++++ Recorded data ++++

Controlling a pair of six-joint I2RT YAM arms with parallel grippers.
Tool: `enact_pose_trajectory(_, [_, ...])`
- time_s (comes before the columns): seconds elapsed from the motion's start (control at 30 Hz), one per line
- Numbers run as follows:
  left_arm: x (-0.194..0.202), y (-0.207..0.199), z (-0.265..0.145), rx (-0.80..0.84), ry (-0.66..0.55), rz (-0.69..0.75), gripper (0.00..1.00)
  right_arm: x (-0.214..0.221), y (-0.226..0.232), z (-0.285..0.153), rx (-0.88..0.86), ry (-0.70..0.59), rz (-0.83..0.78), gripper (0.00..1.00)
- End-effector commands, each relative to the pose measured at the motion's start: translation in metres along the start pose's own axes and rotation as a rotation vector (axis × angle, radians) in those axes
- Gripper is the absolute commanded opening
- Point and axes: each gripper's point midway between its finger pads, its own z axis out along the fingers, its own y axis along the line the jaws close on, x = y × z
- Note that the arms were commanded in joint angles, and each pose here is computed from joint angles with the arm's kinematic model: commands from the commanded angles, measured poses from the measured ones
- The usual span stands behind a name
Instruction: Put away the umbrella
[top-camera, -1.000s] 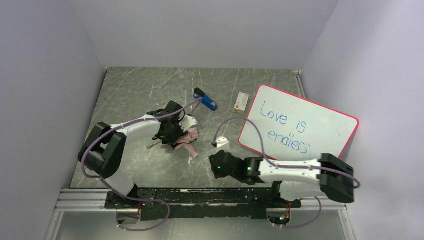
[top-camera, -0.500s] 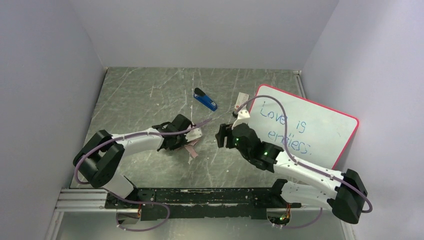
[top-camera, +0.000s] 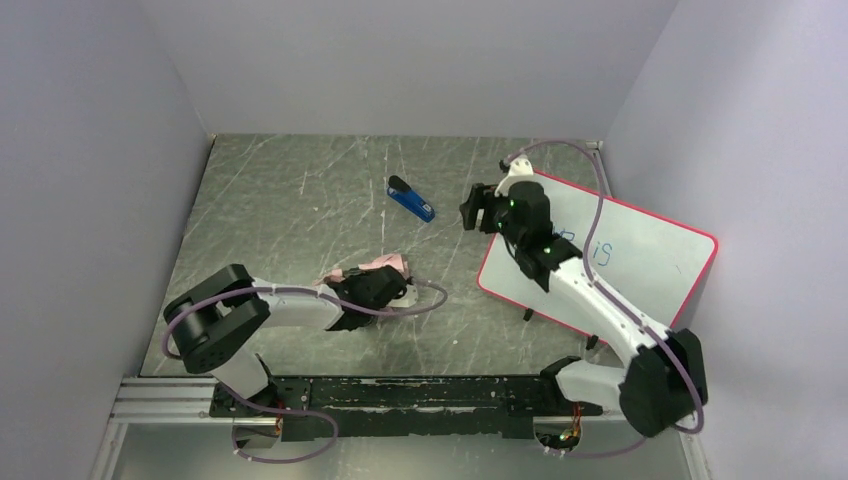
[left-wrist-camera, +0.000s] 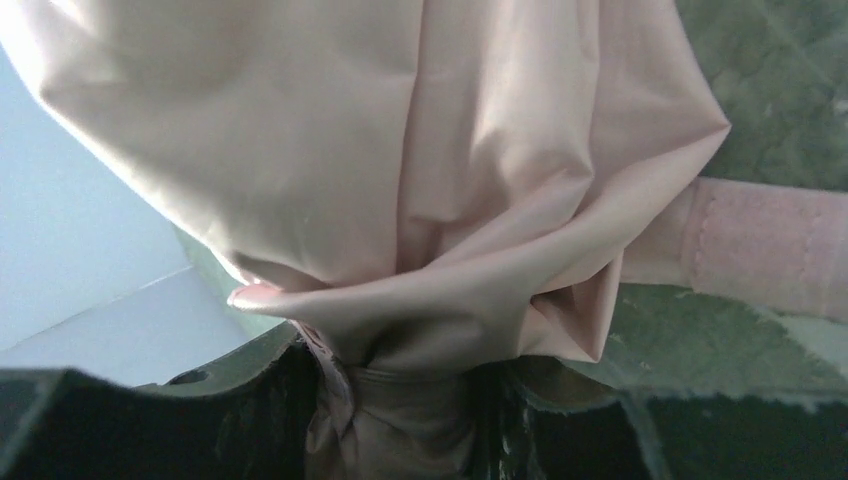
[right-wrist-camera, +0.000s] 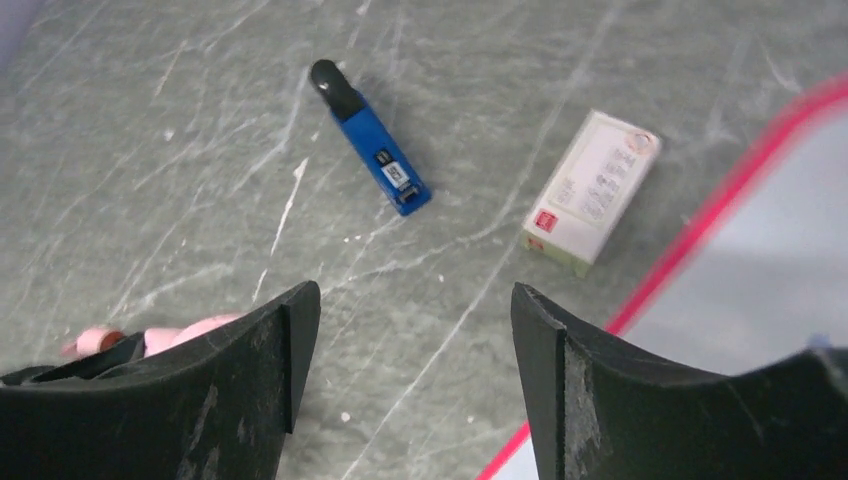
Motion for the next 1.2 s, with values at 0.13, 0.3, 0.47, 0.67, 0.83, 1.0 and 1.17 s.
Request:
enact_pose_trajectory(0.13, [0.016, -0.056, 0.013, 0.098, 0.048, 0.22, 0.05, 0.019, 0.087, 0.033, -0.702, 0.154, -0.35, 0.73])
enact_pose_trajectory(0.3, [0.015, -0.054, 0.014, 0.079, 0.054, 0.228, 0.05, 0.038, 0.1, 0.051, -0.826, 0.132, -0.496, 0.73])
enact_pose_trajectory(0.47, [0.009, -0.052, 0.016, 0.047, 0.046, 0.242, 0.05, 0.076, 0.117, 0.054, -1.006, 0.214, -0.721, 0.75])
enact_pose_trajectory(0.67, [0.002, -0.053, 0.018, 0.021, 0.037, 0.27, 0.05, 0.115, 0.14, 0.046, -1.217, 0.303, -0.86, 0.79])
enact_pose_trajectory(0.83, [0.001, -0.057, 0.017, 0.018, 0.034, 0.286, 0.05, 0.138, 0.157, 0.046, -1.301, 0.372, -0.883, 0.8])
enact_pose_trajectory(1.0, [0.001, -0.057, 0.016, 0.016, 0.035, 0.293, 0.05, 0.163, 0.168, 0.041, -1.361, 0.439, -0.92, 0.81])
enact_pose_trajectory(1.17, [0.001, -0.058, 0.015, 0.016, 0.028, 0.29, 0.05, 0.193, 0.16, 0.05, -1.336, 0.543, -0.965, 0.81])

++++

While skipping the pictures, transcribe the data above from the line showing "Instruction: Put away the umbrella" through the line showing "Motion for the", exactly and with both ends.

Instruction: Put away the umbrella
[top-camera, -1.000s] 
[top-camera, -0.500s] 
[top-camera, +0.000s] 
[left-wrist-camera, +0.000s] 
[right-wrist-camera, +0.000s] 
Motion for the next 1.2 s, with values at 0.13, 0.3, 0.47, 0.67, 0.83, 1.0 and 1.17 s.

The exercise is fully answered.